North American/HME SG&A expense increased $203,000, or 0.4%, for the quarter and $6,803,000, or 4.3%, in the first nine months of 2010 compared to the same periods a year ago. For the quarter, foreign currency translation increased SG&A expense by $221,000 or 0.4% while acquisitions increased SG&A expense by $1,849,000 or 3.3%. For the first nine months of 2010, foreign currency translation increased SG&A expense by $1,474,000 or 0.9% while acquisitions increased SG&A by $2,499,000 or 1.6%. The year-to-date increase in SG&A expense is primarily attributable to increased associate and legal expenses.

The Company s restructuring activities concluded in the fourth quarter of 2009, thus no material additional charges were incurred in the first nine months of 2010 compared to restructuring charges of $4,055,000 in the first nine months of 2009 which included $255,000 in NA/HME, $60,000 in ISG, $171,000 in IPG, $1,135,000 in Asia/Pacific and $2,434,000 in Europe. The 2009 charge amount is included in cost of products sold and on the Charge Related to Restructuring Activities in the Condensed Consolidated Statement of Operations as part of operations. There are no material accrual balances related to the charge remaining as of September 30, 2010.
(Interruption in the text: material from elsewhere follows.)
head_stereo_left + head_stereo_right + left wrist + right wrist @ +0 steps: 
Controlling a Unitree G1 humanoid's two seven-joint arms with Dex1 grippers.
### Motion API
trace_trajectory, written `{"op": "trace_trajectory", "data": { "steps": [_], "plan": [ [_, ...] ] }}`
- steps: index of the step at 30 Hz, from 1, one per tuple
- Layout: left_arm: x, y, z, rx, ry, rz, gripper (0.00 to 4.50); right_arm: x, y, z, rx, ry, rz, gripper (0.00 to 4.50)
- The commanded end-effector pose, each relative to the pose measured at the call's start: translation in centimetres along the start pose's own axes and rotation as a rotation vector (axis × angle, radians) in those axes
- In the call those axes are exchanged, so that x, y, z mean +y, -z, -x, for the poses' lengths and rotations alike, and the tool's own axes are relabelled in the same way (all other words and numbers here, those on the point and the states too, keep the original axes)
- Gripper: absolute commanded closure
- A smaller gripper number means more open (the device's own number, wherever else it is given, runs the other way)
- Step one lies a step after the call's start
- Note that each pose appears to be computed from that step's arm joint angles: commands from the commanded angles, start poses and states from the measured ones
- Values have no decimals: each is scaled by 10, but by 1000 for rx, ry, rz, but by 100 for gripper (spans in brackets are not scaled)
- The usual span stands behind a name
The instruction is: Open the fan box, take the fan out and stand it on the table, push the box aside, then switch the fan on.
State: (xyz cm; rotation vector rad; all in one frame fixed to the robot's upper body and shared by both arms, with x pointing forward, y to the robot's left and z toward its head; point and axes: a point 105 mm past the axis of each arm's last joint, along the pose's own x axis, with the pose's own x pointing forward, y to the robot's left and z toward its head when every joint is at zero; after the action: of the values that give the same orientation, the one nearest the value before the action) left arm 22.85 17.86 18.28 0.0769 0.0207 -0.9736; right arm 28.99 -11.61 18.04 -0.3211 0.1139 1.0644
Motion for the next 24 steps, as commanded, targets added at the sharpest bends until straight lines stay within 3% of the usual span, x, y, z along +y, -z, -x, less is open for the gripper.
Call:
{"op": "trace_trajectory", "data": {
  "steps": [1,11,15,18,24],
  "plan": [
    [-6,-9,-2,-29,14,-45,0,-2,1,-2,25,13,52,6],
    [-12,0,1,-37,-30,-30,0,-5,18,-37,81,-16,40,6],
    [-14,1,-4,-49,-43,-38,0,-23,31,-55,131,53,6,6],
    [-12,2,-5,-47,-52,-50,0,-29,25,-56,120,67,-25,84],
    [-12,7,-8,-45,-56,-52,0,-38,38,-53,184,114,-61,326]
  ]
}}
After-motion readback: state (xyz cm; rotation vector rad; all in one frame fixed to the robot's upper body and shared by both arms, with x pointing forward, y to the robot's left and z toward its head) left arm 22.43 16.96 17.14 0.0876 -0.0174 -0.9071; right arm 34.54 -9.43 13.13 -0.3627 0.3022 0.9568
During the three and nine months ended September 30, 2010, the Company paid down $8,158,000 and $83,061,000 par value of debt comprised of $8,158,000 and $54,061,000 related to its 4.125% Convertible Senior Subordinated Debentures due 2027 and $0 and $29,000,000 related to its 9 3/4% Senior Notes due 2015, respectively. The Company retired the debt at a premium above par. In accordance with Convertible Debt, ASC 470-20, the Company utilized the inducement method of accounting to calculate the loss associated with the early retirement of the convertible debt. For the three and nine months ended September 30, 2010, the Company recorded pre-tax expense of $3,711,000 and $22,145,000, respectively related to the loss on the debt extinguishment including the write-off of $209,000 and $2,094,000, respectively, of pre-tax deferred financing fees, which were previously capitalized.
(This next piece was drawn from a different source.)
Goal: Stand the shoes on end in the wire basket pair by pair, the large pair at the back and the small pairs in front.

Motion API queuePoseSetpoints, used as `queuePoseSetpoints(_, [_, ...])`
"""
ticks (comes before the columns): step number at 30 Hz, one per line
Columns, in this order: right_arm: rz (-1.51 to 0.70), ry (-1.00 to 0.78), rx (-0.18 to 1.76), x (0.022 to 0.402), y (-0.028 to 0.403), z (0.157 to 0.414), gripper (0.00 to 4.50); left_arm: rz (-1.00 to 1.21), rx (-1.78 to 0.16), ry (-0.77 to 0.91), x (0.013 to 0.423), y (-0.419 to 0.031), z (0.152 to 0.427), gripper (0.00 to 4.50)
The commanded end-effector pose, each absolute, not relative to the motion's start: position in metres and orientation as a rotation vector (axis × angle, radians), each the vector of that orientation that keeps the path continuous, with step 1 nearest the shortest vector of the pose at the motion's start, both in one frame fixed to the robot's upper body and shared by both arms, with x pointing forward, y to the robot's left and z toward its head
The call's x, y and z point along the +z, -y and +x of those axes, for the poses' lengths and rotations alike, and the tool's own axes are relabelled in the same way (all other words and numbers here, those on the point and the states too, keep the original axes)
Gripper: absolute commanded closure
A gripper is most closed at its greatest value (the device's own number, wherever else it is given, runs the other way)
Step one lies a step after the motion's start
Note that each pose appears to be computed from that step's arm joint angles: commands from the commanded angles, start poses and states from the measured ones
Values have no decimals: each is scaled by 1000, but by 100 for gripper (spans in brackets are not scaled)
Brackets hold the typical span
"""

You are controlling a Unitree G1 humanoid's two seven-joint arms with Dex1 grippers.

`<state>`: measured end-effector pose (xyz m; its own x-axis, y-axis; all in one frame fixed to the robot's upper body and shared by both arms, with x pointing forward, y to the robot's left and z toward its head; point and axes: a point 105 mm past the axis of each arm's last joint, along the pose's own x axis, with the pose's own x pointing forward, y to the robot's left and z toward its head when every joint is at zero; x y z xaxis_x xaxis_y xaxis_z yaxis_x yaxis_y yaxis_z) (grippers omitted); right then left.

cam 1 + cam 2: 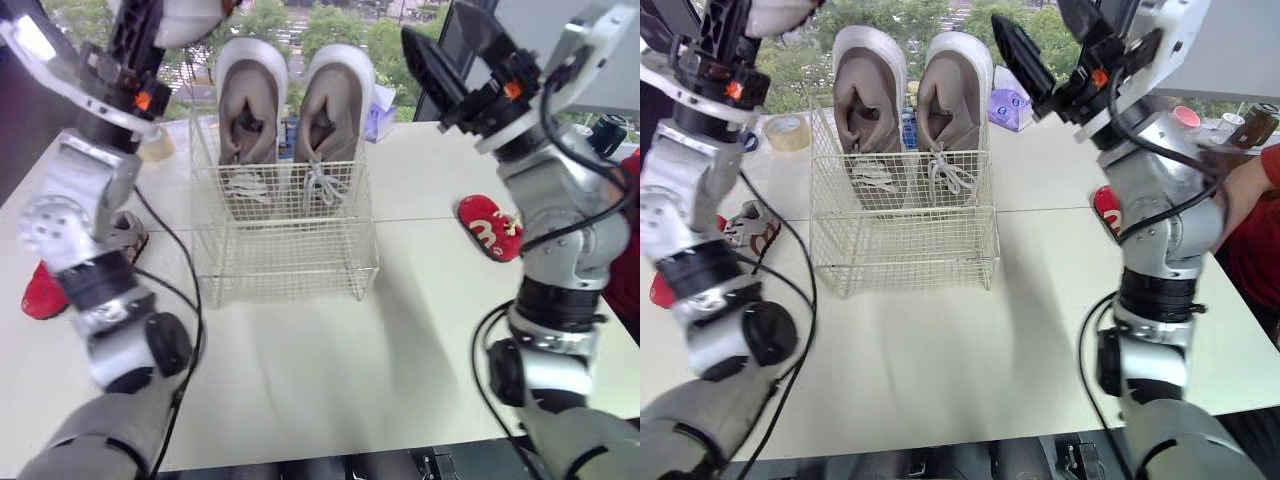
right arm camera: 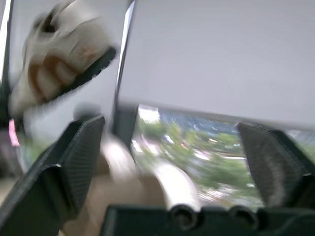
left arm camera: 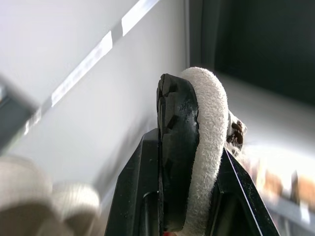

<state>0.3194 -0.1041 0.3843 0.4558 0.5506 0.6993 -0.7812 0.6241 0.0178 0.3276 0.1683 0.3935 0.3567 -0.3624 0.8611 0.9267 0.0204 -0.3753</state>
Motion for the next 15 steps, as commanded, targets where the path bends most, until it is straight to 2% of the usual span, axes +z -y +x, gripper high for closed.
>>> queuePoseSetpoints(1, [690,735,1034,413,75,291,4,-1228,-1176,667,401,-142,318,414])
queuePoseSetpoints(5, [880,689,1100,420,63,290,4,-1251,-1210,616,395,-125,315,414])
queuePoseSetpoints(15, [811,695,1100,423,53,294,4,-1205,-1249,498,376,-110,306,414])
The Company s total debt outstanding, inclusive of the debt discount included in equity in accordance with FSB APB 14-1, decreased by $47,149,000 from $321,606,000 as of December 31, 2009 to $274,457,000 as of September 30, 2010 primarily as a result of the generation of cash flow and utilization of cash to pay down debt. The Company s balance sheet reflects the impact of ASC 470-20 which reduced debt and increased equity by $27,073,000 and $48,272,000 as of September 30, 2010 and December 31, 2009, respectively. The debt discount decreased $3,527,000 and $21,199,000 during the quarter and first nine months of the year primarily as a result of the extinguishment of convertible debt. The Company s cash and cash equivalents were $32,089,000 at September 30, 2010, down from $37,501,000 at the end of the year. At September 30, 2010, the Company had outstanding $39,500,000 on its revolving line of credit compared to $1,725,000 as of December 31, 2009.
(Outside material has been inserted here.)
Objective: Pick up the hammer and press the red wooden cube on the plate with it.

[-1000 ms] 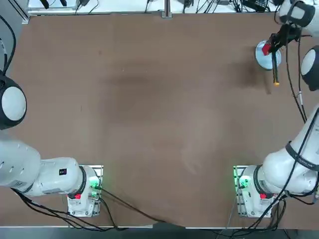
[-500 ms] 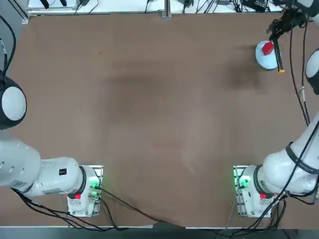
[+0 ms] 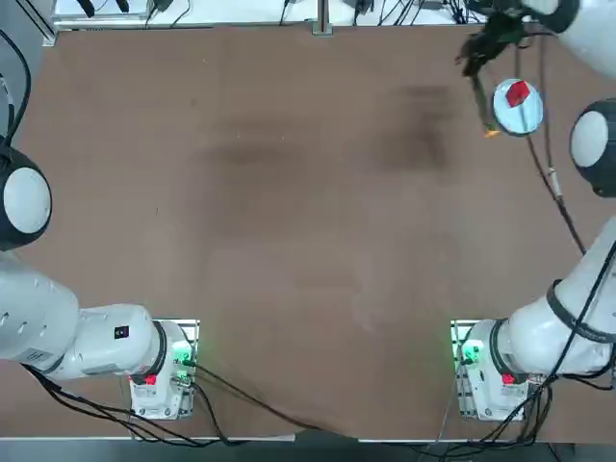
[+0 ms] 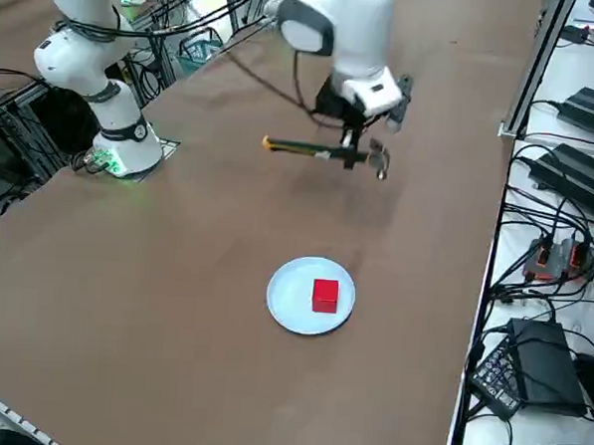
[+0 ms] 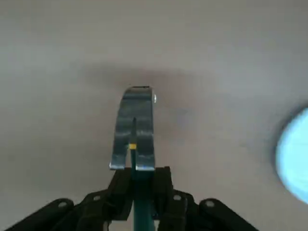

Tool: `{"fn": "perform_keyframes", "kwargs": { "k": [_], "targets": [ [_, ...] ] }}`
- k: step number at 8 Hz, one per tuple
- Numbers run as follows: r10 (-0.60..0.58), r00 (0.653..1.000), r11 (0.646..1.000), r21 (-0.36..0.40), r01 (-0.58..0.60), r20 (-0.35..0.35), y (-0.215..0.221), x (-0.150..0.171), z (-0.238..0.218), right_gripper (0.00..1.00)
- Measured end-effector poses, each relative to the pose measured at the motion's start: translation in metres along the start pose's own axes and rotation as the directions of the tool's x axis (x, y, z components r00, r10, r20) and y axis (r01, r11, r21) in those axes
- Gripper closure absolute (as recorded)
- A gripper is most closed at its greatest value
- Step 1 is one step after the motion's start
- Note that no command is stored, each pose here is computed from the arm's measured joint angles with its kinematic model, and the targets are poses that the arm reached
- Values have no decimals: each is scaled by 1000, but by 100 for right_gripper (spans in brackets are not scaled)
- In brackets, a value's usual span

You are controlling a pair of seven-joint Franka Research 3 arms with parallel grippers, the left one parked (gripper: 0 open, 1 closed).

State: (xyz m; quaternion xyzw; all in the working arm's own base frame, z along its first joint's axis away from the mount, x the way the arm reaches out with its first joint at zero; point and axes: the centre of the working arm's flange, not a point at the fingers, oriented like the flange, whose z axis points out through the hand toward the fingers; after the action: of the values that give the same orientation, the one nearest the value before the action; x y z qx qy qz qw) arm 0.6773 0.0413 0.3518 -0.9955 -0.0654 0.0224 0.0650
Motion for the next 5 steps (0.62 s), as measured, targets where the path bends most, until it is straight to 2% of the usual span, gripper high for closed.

On November 1, 2010, the Company purchased an aggregate of $142,945,000 in principal amount of the Senior Notes in a tender offer conducted by the Company. The Company paid $1,075.00 for each $1,000 principal amount of the Senior Notes validly tendered in the tender offer, which included a consent payment of $30.00 per $1,000 principal amount of the Senior Notes. The Company also paid accrued and unpaid interest on the purchased Senior Notes up to, but not including, November 1, 2010. After giving effect to the Senior Notes purchased in the tender offer, an aggregate of approximately $3,055,000 principal amount of the Senior Notes remain outstanding. In connection with tender offer, the Company received a sufficient number of consents to adopt, on November 1, 2010, amendments to the indenture governing the Senior Notes pursuant to a supplemental indenture entered into with the trustee for the Senior Notes. The amendments have eliminated substantially all of the restrictive covenants and reduced the list of potential events that would constitute events of default in the indenture governing the Senior Notes.